Šajkača (shaykacha) is a cap made of a woollen fabric, shayak. Shayak is woollen, homemade material, a type of coarse felt. The word comes from Turskih, şayak.
Šajkača cap is the Serbian national cap still worn today by the farmers of central Serbia. The material, shayak, is made of wool, so the cap is worn in summer as much as in winter, since it keeps the temperature of the head constant. In winter, its sides can be lowered over the ears. Usually it is olive green, resembling a military item, but it can be in other colours – blue or navy blue. The shape of the cap resembles a boat, a river boat, a šajka (shayka). Similar caps are thought to have been worn by the Serbian soldiers in the Austro-Hungarian military river frontier navy – the shaykash.
The history of šajkača dates back to the mid 19th century. At first, before šajkača and hats were introduced (in towns and cities), Serbs used to wear fezzes, Turkish red caps. There is even an old town song about a fez – A Red Small Fez. In the mid 19th century, the Austro-Hungarian army, as did the other European armies, realised that colourful, decorated uniforms worn by that time were not practical for conditions in the field, could not be blended into the environment and mud made them soon worn out. In addition, an enemy could spot them easily from afar. So the Austro-Hungarian army decided to make a new type of uniform, and the cap was a šajkača. The new uniform was much disliked by Archduke Franz Ferdinand and he ordered a new one to be made. Then Serbia bought the whole stock of the already made uniforms for a quarter of the original price. At that time, Serbia was often engaged in some or the other war and was a small and not well off country. Inexpensive uniforms were a godsend. The ragged and in tatters soldiers finally started to look like a regular army. Some decades later, this same imperial Austro-Hungarian army lived to see the day when they were defeated by the Serbian army wearing that one and the same uniform. In the battles of the First World War, Serbian soldiers charged at the enemy, wearing šajkača caps. There is a soldier’s šajkača and officer’s one. The officer’s one, has a small rim above the eyes.
In 1870 the Serbian army got its uniform, but the first war fought under the šajkača was the one against the Turks in 1876-78. In order to be more efficient in mobilising the troops, the people under a military obligation were given their uniforms to keep them at home. So, they started to wear parts of the uniform in their everyday lives. Parts of the uniform were worn with pride, because owning a uniform meant one was ready for war and bravery. As part of the male national costume, Serbs then started to wear breeches, trousers that had a pronounced flare through the thighs, but were quite tight down the calf, and a šajkača cap. Volunteers of the Balkan wars and the First World War brought the cap to other Serbian regions, mostly to Herzegovina and Lika where they were worn during the Second World War, as well.

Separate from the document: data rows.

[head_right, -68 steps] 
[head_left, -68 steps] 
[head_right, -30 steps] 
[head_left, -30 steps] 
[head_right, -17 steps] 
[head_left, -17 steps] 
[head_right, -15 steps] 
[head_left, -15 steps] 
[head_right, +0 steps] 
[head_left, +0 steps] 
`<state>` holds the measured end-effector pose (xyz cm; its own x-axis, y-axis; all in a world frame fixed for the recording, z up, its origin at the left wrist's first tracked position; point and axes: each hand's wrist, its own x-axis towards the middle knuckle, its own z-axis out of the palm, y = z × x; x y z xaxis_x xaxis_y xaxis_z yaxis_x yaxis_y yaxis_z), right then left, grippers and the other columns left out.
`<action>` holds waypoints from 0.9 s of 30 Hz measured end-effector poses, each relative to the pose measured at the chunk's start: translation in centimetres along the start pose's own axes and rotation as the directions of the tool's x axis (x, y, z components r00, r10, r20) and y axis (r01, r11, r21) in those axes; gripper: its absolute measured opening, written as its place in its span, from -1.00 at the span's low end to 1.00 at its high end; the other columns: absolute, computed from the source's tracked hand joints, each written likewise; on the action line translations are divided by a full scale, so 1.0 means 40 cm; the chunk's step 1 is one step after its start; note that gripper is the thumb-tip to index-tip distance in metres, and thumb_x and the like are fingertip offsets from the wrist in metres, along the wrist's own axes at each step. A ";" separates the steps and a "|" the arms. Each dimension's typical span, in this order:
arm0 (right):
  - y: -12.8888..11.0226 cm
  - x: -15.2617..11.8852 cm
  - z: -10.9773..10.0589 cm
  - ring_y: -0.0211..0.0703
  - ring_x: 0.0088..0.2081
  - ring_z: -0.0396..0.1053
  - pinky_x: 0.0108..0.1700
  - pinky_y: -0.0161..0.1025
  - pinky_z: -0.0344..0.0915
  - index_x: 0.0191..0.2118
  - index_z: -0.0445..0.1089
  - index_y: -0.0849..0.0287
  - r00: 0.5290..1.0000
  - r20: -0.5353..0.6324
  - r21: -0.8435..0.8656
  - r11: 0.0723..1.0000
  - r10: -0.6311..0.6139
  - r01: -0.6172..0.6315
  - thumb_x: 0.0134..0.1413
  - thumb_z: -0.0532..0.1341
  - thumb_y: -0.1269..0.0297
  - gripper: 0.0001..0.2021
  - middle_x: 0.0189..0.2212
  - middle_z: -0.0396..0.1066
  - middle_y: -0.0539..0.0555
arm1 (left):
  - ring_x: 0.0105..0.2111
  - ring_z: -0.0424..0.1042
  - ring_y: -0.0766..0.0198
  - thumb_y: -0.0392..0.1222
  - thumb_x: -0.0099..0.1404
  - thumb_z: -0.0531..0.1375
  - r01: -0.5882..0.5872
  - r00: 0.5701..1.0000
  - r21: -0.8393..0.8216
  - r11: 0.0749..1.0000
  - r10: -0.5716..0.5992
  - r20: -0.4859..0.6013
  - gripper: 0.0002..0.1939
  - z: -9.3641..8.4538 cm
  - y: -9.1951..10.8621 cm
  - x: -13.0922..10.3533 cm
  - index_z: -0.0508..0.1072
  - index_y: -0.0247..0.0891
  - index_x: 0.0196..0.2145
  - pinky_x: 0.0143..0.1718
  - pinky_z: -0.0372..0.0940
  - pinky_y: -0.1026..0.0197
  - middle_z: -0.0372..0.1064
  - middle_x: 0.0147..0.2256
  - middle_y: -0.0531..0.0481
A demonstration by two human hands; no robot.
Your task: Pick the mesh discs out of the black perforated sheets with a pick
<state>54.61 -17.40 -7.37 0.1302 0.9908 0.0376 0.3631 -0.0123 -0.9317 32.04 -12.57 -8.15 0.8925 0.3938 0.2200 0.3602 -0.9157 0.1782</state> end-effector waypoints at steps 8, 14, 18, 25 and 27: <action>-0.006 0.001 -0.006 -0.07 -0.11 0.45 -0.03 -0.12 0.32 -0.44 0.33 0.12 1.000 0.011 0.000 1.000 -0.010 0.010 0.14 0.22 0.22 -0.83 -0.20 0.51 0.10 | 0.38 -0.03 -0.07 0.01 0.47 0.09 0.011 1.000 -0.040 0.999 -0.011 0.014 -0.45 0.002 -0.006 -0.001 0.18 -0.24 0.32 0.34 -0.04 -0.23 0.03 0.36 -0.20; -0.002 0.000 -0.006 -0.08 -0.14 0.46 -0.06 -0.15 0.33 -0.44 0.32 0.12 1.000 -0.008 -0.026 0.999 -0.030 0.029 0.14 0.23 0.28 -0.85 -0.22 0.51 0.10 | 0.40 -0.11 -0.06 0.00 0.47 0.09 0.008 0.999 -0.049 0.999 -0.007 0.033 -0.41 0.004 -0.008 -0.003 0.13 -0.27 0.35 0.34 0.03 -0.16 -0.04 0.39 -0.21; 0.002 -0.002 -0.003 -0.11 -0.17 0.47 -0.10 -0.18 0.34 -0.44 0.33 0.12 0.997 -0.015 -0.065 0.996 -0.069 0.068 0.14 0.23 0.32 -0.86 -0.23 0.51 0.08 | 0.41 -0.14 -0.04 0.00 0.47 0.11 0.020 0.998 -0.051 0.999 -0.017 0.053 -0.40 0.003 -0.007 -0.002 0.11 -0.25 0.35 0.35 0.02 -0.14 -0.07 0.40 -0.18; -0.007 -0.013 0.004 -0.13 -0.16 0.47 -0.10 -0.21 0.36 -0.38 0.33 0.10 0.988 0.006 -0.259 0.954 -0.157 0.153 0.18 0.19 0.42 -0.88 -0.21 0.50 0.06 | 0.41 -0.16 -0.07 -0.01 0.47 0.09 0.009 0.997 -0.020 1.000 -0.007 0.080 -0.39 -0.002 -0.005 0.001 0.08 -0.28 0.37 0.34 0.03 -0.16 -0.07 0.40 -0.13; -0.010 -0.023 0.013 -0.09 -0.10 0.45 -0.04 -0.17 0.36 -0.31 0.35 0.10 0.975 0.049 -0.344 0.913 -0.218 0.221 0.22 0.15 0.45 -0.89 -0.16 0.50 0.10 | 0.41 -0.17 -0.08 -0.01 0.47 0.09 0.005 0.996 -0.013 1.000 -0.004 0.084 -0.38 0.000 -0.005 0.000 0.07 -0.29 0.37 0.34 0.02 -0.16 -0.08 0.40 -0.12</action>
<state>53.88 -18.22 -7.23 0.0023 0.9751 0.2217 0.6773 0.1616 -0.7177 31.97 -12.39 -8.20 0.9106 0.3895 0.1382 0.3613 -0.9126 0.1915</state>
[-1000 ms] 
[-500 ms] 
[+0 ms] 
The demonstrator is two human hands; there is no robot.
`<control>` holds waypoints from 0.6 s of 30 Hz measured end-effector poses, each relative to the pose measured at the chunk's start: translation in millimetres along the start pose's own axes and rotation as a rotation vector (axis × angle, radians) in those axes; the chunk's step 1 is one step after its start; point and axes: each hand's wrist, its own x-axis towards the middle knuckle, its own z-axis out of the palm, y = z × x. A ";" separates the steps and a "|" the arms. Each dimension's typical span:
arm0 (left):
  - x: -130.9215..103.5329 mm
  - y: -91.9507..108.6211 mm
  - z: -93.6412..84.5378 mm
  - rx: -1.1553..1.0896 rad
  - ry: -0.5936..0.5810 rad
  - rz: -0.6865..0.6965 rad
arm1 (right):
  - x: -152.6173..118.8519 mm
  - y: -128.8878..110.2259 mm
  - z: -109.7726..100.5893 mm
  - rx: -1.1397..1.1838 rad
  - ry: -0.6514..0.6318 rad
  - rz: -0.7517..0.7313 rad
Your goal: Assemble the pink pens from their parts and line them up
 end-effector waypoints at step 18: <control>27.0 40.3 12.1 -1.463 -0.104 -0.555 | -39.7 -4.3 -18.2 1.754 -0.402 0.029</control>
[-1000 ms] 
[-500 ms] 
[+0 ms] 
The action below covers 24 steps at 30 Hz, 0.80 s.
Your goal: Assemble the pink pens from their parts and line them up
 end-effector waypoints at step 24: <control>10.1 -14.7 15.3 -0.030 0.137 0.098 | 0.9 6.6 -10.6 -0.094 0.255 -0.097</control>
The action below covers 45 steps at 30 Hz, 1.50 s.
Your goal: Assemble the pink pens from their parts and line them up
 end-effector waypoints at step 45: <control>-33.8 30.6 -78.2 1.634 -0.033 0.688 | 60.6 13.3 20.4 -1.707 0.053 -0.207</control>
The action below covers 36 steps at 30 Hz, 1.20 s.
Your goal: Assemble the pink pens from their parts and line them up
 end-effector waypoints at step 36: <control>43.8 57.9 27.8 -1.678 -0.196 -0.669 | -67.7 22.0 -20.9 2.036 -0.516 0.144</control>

The šajkača cap was not taken off before anyone – not even before a king. The only occasion when it was taken off was before God, at church. Anyhow, it was a cap for every occasion. Men wear it as they like it – put forward on the forehead, or put back, askew, above the ears or in winter with sides put over the ears. Money can be kept in it, or a letter received from afar may be tucked in on the outside, or sweat can be wiped with it off the face while working in the field. It is easily folded and can be tucked in the belt, or unfolded and placed over the face when having a nap in a shade of a tree.
Although it is now worn much less than it once used to be, šajkača is still one of the symbols of Serbia and the Serbs.